Step-by-step explanation:
Let's find the area of the composite shape in the image. It consists of a triangular roof on top of a rectangular base. To calculate the area, we'll break it down into two parts: the rectangle and the triangle.
1. Rectangle (Base):
- The base of the shape is a rectangle with dimensions:
- Length (along the x-axis): $4 - 1 = 3$ units
- Width (along the y-axis): $8 - 1 = 7$ units
- Area of the rectangle: $\text{Length} \times \text{Width} = 3 \times 7 = 21$ square units.
2. Triangle (Roof):
- The vertices of the triangle are located at coordinates (1,1), (4,1), and (2,8).

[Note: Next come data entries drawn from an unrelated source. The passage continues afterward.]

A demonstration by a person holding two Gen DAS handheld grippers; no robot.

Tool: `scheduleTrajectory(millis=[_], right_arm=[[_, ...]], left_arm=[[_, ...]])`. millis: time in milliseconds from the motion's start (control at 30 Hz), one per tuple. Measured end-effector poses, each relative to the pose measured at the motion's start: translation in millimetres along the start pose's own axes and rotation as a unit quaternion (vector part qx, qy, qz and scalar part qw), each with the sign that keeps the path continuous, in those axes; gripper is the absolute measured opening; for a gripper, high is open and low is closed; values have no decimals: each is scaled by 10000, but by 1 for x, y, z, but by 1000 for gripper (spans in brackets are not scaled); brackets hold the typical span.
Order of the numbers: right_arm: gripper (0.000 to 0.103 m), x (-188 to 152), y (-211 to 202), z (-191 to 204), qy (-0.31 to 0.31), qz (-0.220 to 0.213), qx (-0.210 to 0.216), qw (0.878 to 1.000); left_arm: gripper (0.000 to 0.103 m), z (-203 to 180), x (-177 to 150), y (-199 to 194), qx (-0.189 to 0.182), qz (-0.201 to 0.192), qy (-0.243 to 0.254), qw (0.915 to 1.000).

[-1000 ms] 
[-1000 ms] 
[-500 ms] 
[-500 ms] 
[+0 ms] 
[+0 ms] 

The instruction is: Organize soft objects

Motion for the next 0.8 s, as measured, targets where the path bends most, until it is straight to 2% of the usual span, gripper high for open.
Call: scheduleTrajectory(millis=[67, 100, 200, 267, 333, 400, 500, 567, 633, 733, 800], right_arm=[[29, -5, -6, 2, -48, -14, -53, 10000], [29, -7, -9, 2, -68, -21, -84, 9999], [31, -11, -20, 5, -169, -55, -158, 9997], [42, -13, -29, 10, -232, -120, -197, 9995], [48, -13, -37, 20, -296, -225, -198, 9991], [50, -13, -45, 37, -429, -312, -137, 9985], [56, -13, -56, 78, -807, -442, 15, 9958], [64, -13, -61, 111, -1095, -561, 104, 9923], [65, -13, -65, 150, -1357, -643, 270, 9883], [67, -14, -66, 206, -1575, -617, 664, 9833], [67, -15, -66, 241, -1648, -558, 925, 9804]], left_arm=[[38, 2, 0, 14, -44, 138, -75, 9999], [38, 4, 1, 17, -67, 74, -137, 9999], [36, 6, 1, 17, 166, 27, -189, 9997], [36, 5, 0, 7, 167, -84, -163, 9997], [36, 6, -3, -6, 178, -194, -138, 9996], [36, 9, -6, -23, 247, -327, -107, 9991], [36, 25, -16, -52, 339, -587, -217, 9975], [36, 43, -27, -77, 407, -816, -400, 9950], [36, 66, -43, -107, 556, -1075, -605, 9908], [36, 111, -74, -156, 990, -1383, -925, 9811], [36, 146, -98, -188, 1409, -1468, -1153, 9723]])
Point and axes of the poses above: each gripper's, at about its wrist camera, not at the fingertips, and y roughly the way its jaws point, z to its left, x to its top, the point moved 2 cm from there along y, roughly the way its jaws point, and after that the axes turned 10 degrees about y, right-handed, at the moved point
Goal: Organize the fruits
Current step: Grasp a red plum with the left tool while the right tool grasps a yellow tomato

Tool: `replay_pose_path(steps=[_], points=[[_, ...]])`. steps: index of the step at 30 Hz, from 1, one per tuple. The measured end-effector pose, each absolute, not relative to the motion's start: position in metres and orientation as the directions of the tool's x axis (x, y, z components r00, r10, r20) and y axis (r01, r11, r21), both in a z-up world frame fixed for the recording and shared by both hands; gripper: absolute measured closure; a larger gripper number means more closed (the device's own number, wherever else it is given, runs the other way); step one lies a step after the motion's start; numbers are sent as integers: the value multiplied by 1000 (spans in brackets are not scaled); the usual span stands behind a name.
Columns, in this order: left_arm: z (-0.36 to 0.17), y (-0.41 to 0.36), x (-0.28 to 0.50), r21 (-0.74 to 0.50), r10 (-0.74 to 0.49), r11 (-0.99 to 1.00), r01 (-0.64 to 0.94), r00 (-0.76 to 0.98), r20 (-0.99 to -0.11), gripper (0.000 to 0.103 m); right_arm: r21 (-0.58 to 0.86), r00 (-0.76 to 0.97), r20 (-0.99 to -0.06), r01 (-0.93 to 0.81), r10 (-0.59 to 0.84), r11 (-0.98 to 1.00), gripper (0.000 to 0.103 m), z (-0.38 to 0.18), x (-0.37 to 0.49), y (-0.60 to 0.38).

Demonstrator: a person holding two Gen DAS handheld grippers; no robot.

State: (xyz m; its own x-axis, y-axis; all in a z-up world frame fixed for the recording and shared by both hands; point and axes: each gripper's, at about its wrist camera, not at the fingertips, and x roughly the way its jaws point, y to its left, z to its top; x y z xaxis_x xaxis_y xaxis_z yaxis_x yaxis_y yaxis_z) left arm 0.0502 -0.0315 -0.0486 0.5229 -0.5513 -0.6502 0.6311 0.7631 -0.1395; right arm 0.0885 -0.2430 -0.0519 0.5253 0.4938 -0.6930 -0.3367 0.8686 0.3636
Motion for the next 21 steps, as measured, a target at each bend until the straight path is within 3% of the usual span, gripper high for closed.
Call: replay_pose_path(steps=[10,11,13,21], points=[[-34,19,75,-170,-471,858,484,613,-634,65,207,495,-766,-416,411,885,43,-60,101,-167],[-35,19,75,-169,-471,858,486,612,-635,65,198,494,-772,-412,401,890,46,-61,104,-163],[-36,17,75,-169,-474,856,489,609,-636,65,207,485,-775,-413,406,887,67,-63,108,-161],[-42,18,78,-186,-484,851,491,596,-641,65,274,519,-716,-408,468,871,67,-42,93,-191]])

- Base of the triangle: The distance between (1,1) and (4,1) is 3 units.
- Height of the triangle: The distance between the base (4,1) and the top vertex (2,8) is 7 units.
- Area of the triangle: $\frac{1}{2} \times \text{Base} \times \text{Height} = \frac{1}{2} \times 3 \times 7 = 10.5$ square units.
3. Total Area:
- Sum of rectangle area and triangle area: $21 + 10.5 = 31.5$ square units.
Therefore, the total area of the composite shape is approximately 31.5 square units.